▸ **ASSIGNMENT**:
Everything from the line that contains "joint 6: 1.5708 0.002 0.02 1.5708" to the final line of the data, both ends included, must be set down exactly, apart from the pictures.

▸ **STORED DATA**:
§ §
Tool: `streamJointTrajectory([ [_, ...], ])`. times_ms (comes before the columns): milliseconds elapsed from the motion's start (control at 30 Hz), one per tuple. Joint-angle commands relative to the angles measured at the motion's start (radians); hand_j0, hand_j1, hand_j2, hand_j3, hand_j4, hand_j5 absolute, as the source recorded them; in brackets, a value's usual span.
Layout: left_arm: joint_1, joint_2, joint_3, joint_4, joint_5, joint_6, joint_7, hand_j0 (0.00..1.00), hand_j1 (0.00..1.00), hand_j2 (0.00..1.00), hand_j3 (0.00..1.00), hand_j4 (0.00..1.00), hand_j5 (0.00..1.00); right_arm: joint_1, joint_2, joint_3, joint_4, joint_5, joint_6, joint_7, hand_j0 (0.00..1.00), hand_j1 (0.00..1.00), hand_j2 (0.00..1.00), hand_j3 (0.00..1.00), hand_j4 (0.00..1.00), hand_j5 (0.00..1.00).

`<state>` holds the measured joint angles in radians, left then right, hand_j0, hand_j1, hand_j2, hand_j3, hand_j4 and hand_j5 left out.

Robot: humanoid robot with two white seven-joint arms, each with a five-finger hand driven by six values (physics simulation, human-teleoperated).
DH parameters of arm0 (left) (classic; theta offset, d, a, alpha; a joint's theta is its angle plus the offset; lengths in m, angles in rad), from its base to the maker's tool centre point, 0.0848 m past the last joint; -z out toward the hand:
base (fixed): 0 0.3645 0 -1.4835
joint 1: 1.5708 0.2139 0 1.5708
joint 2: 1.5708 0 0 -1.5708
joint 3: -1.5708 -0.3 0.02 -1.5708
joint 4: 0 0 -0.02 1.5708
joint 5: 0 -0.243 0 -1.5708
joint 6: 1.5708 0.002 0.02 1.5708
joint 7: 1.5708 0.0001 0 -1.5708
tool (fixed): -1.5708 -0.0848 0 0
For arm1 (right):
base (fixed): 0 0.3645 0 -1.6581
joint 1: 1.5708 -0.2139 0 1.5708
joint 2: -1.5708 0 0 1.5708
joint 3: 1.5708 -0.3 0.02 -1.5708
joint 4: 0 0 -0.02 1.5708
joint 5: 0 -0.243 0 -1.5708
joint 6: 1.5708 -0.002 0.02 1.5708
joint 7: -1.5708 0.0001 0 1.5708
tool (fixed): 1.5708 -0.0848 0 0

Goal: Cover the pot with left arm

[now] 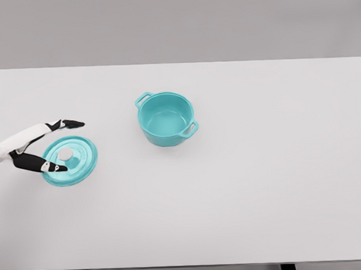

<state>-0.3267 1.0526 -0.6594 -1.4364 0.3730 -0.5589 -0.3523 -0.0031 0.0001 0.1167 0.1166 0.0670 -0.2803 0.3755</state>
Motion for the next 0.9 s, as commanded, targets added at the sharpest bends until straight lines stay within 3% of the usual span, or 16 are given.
streamJointTrajectory([
  [0,0.000,-0.002,0.004,0.017,0.001,0.057,-0.007,0.88,0.88,0.88,0.88,0.88,0.88,0.000,0.000,0.000,0.000,0.001,0.000,0.000,1.00,1.00,1.00,1.00,1.00,1.00],
  [133,0.000,-0.002,-0.003,0.065,0.000,0.057,-0.007,0.88,0.88,0.88,0.88,0.88,0.88,0.000,0.000,0.000,0.000,0.001,0.000,0.000,1.00,1.00,1.00,1.00,1.00,1.00],
  [300,0.003,0.001,-0.006,0.042,0.057,0.056,-0.008,0.86,0.86,0.86,0.86,0.86,0.86,0.000,0.000,0.000,0.000,0.001,0.000,0.000,1.00,1.00,1.00,1.00,1.00,1.00],
  [867,0.006,-0.026,-0.026,0.051,0.049,0.056,-0.005,0.81,0.81,0.81,0.81,0.81,0.81,0.000,0.000,0.000,0.000,0.001,0.000,0.000,1.00,1.00,1.00,1.00,1.00,1.00],
])
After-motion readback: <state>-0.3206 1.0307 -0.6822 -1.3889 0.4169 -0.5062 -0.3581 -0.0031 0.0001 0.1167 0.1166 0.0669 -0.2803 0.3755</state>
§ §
▸ **WRITTEN RESPONSE**:
joint 6: 1.5708 0.002 0.02 1.5708
joint 7: 1.5708 0.0001 0 -1.5708
tool (fixed): -1.5708 -0.0848 0 0
For arm1 (right):
base (fixed): 0 0.3645 0 -1.6581
joint 1: 1.5708 -0.2139 0 1.5708
joint 2: -1.5708 0 0 1.5708
joint 3: 1.5708 -0.3 0.02 -1.5708
joint 4: 0 0 -0.02 1.5708
joint 5: 0 -0.243 0 -1.5708
joint 6: 1.5708 -0.002 0.02 1.5708
joint 7: -1.5708 0.0001 0 1.5708
tool (fixed): 1.5708 -0.0848 0 0

Goal: Cover the pot with left arm

[now] 

<state>-0.3267 1.0526 -0.6594 -1.4364 0.3730 -0.5589 -0.3523 -0.0031 0.0001 0.1167 0.1166 0.0670 -0.2803 0.3755</state>
Motion for the next 0.9 s, as commanded, targets added at the sharpest bends until straight lines stay within 3% of the usual span, or 16 are given.
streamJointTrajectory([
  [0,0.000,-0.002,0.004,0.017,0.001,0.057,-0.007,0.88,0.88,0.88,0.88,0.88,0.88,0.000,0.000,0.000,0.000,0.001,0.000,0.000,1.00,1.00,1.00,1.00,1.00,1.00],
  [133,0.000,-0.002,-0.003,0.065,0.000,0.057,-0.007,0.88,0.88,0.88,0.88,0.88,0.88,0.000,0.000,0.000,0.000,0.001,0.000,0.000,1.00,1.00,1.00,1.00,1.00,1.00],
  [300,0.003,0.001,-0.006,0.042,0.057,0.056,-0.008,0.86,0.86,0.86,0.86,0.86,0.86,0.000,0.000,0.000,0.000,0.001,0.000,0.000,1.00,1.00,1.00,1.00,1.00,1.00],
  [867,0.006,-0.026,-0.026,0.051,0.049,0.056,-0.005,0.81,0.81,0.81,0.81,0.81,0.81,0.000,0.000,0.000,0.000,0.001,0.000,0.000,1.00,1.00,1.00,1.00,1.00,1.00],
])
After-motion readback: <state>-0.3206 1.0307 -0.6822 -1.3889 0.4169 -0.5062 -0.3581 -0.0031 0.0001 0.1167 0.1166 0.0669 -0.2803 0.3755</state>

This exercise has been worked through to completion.